What this error means
spend_log_cleanup.py:153 - Error during cleanup is a LiteLLM failure pattern reported for developers trying to fix litellm spend_log_cleanup silent failure on kubernetes. Based on the imported evidence, treat this as a tool-specific troubleshooting page rather than a generic API error.
Why this happens
GitHub issue (updated 2026-05-07). Spendlog retention configured but old records not removed. Error message provides no diagnostic information. Affects Kubernetes deployments with 2 replicas. Directly impacts cost tracking and billing for LiteLLM proxy users.
Common causes
- LiteLLM users who set up spendlog retention for cost tracking find that old records are not being cleaned up.
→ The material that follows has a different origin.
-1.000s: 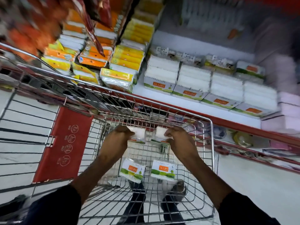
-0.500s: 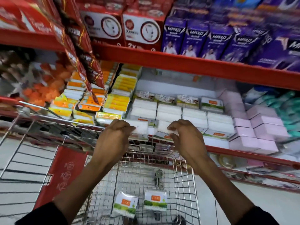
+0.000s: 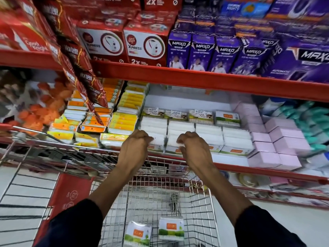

The error log shows 'spend_log_cleanup.py:153 - Error during cleanup' with no additional context, making debugging impossible in Kubernetes deployments.
- GitHub issue (updated 2026-05-07). Spendlog retention configured but old records not removed. Error message provides no diagnostic information. Affects Kubernetes deployments with 2 replicas. Directly impacts cost tracking and billing for LiteLLM proxy users.
Quick fixes
- Confirm the exact error signature matches
spend_log_cleanup.py:153 - Error during cleanup. - Check the LiteLLM account, local tool state, and provider configuration involved in the failing workflow.
- Compare the failing environment with a known working setup, then change one configuration value at a time.
Platform/tool-specific checks
- Verify the command, editor, extension, or API client that produced the error.
- Compare local settings with CI, deployment, or editor-level settings when the error appears in only one environment.
- Avoid deleting credentials, local model data, or project settings until the failing scope is clear.
Step-by-step troubleshooting
- Capture the exact error message and the command, editor action, or request that triggered it.
- Check whether the failure is account/auth, quota/rate, model/provider, local runtime, or deployment configuration.
- Review the source evidence below and compare it with your environment.
- Apply one change at a time and rerun the smallest failing action.
- Keep the working fix documented for the team or deployment environment.
How to prevent it
- Keep provider/tool configuration documented.
- Record non-secret diagnostics such as tool version, provider name, model name, and command path.
- Add a lightweight check before CI or production workflows depend on the tool.